Excerpts from a dataset
----------

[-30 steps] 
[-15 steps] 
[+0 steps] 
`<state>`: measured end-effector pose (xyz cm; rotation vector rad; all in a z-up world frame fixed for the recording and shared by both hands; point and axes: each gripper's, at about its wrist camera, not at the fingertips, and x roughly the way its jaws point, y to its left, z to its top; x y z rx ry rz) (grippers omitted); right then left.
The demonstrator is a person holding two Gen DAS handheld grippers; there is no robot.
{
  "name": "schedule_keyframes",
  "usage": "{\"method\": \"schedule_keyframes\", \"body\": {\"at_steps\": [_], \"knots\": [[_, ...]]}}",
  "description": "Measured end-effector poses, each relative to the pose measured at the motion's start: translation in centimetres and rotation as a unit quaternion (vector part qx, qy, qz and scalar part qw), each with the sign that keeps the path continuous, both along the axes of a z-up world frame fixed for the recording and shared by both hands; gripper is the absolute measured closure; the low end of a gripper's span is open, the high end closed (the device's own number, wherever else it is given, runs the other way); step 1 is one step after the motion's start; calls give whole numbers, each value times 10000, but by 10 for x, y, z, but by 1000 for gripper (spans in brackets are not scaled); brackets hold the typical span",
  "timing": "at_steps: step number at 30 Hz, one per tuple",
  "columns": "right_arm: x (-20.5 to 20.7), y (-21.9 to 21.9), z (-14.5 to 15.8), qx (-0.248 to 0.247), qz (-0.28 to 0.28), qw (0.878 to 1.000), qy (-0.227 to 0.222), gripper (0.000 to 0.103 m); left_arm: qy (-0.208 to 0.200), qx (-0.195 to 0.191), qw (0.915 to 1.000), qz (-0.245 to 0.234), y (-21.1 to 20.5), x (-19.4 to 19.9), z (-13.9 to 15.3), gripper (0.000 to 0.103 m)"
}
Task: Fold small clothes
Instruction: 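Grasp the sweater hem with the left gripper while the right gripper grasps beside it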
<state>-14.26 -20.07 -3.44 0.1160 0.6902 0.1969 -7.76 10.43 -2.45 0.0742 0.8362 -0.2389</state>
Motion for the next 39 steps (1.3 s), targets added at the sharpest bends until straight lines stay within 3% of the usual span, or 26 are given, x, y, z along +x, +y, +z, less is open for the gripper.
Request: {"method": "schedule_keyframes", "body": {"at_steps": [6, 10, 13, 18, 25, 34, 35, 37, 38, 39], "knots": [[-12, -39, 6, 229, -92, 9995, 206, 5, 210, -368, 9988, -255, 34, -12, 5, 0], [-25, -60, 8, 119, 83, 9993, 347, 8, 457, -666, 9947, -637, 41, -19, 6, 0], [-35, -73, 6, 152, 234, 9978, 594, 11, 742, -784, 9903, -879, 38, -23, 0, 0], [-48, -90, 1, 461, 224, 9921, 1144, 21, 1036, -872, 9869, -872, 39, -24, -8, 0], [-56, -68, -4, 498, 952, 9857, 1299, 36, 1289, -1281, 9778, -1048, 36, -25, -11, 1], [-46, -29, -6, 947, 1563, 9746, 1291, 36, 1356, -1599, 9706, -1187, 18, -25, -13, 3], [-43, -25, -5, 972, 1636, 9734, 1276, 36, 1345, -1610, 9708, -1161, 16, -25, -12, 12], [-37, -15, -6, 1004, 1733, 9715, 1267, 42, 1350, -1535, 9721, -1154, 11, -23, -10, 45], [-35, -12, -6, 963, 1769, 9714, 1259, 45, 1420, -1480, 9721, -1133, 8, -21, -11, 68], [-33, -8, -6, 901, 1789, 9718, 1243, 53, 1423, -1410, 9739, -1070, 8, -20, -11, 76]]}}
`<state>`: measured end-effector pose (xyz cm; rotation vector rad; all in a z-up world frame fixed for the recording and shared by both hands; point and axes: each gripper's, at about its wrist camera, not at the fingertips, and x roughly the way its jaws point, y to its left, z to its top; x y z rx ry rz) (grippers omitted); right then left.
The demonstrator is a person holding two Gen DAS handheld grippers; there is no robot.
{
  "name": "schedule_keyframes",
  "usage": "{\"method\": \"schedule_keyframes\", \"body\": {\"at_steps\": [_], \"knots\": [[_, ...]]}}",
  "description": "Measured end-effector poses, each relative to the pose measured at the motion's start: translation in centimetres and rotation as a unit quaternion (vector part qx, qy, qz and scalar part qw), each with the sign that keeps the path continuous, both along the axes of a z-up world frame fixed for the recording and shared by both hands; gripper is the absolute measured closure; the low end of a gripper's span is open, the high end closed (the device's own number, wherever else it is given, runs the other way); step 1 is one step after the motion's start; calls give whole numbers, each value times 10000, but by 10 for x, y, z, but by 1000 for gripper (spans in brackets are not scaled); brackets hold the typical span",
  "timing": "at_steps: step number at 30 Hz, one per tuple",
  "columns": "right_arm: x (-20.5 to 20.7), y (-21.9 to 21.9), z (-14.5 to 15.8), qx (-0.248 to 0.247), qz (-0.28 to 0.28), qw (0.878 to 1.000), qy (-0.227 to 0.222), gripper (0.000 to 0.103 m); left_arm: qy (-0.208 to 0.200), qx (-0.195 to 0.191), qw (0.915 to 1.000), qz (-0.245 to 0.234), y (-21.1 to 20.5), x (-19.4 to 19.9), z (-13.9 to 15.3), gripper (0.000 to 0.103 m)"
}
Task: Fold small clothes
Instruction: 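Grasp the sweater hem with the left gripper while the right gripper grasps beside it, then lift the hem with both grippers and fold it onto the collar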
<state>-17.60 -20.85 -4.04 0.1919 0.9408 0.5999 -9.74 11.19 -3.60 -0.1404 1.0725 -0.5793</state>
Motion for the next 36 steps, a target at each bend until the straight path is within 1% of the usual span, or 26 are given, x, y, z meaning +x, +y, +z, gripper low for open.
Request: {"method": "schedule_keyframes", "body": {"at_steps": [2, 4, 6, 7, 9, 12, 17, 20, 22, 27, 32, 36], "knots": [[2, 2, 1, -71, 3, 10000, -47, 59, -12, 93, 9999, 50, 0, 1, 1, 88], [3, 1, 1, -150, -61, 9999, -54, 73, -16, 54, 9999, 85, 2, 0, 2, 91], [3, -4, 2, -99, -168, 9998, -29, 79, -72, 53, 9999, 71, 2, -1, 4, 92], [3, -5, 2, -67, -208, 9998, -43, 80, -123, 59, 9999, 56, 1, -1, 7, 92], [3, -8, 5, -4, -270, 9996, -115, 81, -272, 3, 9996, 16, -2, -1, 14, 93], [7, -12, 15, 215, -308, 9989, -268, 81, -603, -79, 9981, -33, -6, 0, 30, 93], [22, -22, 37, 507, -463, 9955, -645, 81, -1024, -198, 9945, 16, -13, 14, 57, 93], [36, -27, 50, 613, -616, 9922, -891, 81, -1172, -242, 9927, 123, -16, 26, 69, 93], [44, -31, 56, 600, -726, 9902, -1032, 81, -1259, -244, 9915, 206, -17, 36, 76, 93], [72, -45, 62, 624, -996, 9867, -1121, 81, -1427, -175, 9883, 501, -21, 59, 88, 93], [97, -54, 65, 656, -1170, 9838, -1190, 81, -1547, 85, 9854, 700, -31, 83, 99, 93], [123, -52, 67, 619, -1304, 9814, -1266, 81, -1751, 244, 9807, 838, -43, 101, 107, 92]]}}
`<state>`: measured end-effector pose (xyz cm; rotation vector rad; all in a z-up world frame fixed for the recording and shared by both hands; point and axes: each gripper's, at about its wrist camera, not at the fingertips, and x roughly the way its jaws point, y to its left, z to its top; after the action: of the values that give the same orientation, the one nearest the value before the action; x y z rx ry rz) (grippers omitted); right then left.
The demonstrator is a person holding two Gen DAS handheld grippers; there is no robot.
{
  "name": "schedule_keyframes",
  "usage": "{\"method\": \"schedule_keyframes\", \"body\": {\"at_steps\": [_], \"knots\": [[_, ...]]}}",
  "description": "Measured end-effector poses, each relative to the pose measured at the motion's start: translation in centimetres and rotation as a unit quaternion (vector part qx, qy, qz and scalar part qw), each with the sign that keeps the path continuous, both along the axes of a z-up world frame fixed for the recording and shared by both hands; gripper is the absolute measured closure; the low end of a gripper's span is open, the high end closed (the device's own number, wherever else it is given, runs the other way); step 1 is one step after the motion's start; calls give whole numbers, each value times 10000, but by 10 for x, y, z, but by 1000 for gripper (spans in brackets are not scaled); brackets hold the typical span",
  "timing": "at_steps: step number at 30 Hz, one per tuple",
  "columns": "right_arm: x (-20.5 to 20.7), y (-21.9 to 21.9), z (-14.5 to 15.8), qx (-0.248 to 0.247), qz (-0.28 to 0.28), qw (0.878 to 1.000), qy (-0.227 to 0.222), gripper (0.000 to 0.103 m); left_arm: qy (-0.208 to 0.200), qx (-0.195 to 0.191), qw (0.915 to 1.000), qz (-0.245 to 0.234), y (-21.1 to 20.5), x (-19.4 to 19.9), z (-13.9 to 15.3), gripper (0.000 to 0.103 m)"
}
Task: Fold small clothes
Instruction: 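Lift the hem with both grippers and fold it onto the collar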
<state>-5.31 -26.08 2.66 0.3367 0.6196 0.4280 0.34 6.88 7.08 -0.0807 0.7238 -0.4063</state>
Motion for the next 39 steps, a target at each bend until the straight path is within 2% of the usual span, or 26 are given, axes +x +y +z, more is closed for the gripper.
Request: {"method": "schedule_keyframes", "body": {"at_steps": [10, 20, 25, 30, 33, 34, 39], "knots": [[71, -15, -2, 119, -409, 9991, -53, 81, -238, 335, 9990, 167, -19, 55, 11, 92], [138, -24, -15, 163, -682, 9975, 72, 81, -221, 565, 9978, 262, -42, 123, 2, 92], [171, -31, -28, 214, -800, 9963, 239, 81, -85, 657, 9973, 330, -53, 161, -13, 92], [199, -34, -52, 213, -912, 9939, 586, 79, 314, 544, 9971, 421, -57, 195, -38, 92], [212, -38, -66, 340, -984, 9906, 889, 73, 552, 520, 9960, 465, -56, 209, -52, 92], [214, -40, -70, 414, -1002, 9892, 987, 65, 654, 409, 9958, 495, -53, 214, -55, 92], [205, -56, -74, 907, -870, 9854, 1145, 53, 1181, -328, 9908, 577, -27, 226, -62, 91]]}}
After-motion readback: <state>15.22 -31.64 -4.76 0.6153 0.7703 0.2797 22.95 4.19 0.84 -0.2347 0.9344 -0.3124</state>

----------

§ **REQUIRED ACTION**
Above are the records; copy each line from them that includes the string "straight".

§ **EXPECTED ANSWER**
Motion for the next 39 steps (1.3 s), targets added at the sharpest bends until straight lines stay within 3% of the usual span, or 26 are given, x, y, z along +x, +y, +z, less is open for the gripper.
Motion for the next 36 steps, a target at each bend until the straight path is within 1% of the usual span, or 26 are given, x, y, z meaning +x, +y, +z, gripper low for open.
Motion for the next 39 steps, a target at each bend until the straight path is within 2% of the usual span, or 26 are given, axes +x +y +z, more is closed for the gripper.

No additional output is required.